Jain discloses: wherein the processing unit is configured to execute computer-readable instructions to obtain the one or more object attributes by: extracting, by the pre-trained attribute extraction model, the one or more object attributes that are relevant to the user attributes, from the object record. ("[0059] In some examples, attribute inference component 215 performs a semantic analysis of an additional product review for the product to obtain additional review data including an additional attribute of the product. In some examples, attribute inference component 215 obtains user interaction data for the augmented product description. In some examples, attribute inference component 215 updates a set of attributes based on the user interaction data.")
Chen, Selleslagh, Huet, and Jain are considered analogous art to the claimed invention because they disclose generating product descriptions for e-commerce.

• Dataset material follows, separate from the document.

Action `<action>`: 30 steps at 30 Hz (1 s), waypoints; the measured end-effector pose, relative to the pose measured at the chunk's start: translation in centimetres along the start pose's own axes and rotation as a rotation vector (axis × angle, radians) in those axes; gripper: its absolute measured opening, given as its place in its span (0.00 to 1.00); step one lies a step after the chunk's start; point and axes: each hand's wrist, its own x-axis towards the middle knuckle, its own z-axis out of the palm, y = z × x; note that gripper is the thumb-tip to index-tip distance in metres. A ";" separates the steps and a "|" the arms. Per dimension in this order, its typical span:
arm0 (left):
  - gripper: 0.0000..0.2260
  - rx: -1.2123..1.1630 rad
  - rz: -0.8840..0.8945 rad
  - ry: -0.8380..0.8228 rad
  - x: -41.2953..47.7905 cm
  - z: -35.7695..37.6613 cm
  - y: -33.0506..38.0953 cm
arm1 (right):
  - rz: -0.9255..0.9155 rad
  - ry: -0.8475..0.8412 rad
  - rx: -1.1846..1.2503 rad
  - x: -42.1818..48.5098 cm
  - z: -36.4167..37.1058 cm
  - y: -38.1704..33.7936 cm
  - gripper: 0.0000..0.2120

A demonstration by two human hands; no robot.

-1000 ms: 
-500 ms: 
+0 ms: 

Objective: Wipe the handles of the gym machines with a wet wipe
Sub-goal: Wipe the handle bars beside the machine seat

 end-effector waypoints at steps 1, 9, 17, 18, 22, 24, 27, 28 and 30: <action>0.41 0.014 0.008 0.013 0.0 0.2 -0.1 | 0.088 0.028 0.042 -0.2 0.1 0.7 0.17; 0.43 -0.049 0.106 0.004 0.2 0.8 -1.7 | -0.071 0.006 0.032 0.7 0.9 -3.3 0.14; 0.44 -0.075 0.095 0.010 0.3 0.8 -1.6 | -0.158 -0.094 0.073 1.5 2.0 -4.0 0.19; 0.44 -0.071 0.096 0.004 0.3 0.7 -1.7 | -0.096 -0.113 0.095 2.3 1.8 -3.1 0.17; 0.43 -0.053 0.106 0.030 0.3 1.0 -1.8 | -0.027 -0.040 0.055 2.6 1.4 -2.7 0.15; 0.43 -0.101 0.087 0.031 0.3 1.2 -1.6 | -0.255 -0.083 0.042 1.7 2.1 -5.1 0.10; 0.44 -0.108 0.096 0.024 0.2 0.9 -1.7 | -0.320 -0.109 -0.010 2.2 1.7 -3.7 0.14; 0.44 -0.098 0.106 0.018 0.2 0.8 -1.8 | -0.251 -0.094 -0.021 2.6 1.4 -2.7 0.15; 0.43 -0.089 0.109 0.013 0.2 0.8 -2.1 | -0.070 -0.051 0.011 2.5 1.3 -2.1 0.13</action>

Therefore, it would have been obvious to one of ordinary skill in the art before the effective filing date of the claimed invention to have modified the combination to extract attributes that are relevant to the user. Doing so would have been beneficial so that the description is relevant to the user.
Regarding claim 5, Chen discloses: 5. The system of claim 4, wherein in extracting the one or more object attributes and the one or more user attributes, the processing unit is configured to execute computer-readable instructions to further cause the system to: determine, by the pre-trained attribute extraction model, one or more priority object attributes from the extracted object attributes; ("Based on the statistics of the dataset and empirical support by domain experts, we set the number of product aspects |A1 | to three" Appendix A.2 Aspects Selection and Annotation – limiting the aspects to the top three would make those three priority aspects.)

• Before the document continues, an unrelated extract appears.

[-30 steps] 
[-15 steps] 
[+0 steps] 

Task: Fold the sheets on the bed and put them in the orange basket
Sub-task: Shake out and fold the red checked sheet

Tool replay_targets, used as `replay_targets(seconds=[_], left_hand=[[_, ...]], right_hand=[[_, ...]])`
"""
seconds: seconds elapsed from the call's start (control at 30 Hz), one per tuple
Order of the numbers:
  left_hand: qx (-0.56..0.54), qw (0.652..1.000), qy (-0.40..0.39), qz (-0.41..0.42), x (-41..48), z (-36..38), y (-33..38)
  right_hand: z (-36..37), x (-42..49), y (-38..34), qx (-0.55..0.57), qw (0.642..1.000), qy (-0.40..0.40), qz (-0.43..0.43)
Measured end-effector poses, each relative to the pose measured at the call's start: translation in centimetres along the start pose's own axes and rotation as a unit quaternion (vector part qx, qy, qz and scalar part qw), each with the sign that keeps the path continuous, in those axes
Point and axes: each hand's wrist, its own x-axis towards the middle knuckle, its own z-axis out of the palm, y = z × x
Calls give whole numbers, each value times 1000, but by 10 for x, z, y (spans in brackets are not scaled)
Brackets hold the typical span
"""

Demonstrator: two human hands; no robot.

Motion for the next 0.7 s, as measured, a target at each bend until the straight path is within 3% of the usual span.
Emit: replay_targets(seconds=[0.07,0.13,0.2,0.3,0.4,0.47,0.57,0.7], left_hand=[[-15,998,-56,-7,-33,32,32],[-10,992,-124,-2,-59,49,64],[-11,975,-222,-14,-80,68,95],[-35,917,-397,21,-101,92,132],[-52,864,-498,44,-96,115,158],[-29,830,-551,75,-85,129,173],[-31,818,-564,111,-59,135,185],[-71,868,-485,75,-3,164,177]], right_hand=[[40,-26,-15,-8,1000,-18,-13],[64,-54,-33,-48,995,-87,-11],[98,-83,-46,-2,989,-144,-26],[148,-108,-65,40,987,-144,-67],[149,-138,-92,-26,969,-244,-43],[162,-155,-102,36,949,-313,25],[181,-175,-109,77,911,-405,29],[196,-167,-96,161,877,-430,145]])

determine, by the pre-trained attribute extraction model, one or more priority user attributes from the extracted user attributes; ("In practice, we find that user categories with a low appearing frequency can cause some noise during training, for there are too few corresponding descriptions. To solve this problem, we replace user categories appearing less than 5 times with the <UNK> token." Appendix A.2 User Categories Collection – user categories appearing 5 times or more are priority categories.)

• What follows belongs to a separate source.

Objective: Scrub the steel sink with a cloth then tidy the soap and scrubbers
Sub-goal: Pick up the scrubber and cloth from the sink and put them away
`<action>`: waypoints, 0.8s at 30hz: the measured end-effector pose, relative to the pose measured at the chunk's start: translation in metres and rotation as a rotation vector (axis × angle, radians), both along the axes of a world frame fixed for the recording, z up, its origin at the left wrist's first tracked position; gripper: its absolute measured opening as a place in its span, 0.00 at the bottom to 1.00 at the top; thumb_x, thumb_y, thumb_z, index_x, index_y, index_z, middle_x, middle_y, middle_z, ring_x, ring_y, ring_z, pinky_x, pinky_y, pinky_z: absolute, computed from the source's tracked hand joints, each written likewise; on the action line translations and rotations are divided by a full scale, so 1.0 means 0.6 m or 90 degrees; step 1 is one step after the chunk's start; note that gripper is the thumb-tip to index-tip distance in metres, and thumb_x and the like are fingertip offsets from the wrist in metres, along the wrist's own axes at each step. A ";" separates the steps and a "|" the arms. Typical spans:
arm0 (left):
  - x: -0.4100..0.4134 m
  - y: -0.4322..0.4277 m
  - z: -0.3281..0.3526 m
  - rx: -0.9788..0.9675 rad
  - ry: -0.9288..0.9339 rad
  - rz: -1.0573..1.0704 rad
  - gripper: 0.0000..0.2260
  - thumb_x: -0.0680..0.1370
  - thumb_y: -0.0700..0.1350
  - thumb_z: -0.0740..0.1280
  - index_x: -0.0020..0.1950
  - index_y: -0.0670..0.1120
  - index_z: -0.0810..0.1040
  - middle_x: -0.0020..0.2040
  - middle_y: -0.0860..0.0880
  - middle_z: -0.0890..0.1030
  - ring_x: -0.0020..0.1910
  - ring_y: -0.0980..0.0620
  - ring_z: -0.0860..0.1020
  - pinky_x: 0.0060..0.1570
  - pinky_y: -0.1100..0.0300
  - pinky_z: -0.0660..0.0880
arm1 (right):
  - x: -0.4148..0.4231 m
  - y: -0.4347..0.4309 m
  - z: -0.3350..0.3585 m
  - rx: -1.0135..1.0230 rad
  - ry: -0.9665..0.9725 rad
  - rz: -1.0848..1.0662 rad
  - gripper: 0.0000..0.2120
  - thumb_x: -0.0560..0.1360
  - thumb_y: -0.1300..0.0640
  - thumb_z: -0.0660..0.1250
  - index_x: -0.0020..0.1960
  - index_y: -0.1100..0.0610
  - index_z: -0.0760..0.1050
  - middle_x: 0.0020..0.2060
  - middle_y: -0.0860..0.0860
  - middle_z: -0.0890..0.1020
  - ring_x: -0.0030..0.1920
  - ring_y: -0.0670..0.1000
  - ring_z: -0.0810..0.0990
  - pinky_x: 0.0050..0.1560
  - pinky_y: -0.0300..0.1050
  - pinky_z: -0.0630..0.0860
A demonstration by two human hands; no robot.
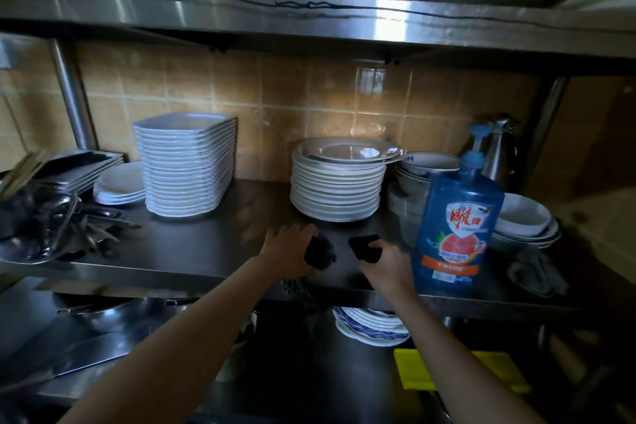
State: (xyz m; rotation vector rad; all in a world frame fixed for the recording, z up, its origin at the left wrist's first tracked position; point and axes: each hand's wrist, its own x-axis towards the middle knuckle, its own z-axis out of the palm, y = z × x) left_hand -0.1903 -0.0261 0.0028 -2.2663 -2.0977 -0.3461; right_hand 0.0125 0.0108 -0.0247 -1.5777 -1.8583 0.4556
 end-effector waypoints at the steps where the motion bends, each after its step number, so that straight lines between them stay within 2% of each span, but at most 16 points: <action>1: 0.003 0.006 -0.002 -0.001 0.002 -0.002 0.28 0.67 0.58 0.71 0.61 0.51 0.65 0.61 0.47 0.72 0.60 0.43 0.71 0.60 0.46 0.65 | 0.001 0.005 -0.002 -0.003 0.002 0.003 0.19 0.68 0.54 0.68 0.58 0.53 0.78 0.55 0.56 0.81 0.58 0.58 0.77 0.56 0.49 0.76; 4: 0.010 0.022 -0.010 -0.007 0.006 0.000 0.29 0.67 0.59 0.71 0.62 0.51 0.65 0.62 0.47 0.71 0.62 0.43 0.70 0.61 0.46 0.64 | 0.003 0.018 -0.008 -0.004 -0.001 0.005 0.19 0.68 0.54 0.69 0.58 0.54 0.77 0.54 0.56 0.81 0.57 0.57 0.78 0.55 0.49 0.76; 13: 0.042 0.059 -0.029 -0.039 0.036 -0.019 0.29 0.68 0.53 0.70 0.66 0.50 0.64 0.65 0.46 0.69 0.64 0.43 0.68 0.63 0.44 0.60 | 0.015 0.044 -0.031 0.005 -0.036 -0.003 0.19 0.70 0.52 0.69 0.60 0.55 0.76 0.58 0.56 0.77 0.60 0.58 0.74 0.57 0.48 0.75; 19: 0.040 0.072 -0.036 -0.096 -0.014 -0.043 0.27 0.71 0.53 0.67 0.68 0.50 0.64 0.69 0.46 0.67 0.68 0.44 0.65 0.64 0.45 0.57 | 0.026 0.047 -0.050 -0.021 -0.063 0.017 0.19 0.74 0.49 0.67 0.62 0.55 0.74 0.60 0.56 0.75 0.61 0.57 0.74 0.59 0.46 0.72; 24: 0.029 0.078 -0.036 -0.097 -0.029 -0.050 0.26 0.72 0.53 0.66 0.68 0.51 0.64 0.68 0.48 0.68 0.68 0.46 0.66 0.65 0.44 0.57 | 0.034 0.040 -0.044 -0.001 -0.066 0.022 0.21 0.72 0.45 0.67 0.62 0.53 0.74 0.59 0.54 0.74 0.62 0.57 0.72 0.60 0.47 0.72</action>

append the one or more priority user attributes to the one or more priority object attributes; (Fig. 3 shows the different embeddings are appended. See also Section 3.2, Attribute Fusion Model.)
and generate the prompt to the LLM for generating the user-specific textual description, the prompt including the one or more priority user attributes to include in the generated user-specific textual description appended to the one or more priority object attributes to include in the generated user-specific textual description. (Fig. 3 shows the appended embeddings are the Input. )
Chen does not disclose a pre-trained attribute extraction model for object attributes, or generating a prompt.
Selleslagh discloses a prompt as explained in claim 1. Selleslagh does not disclose a pre-trained attribute extraction model. Neither does Huet.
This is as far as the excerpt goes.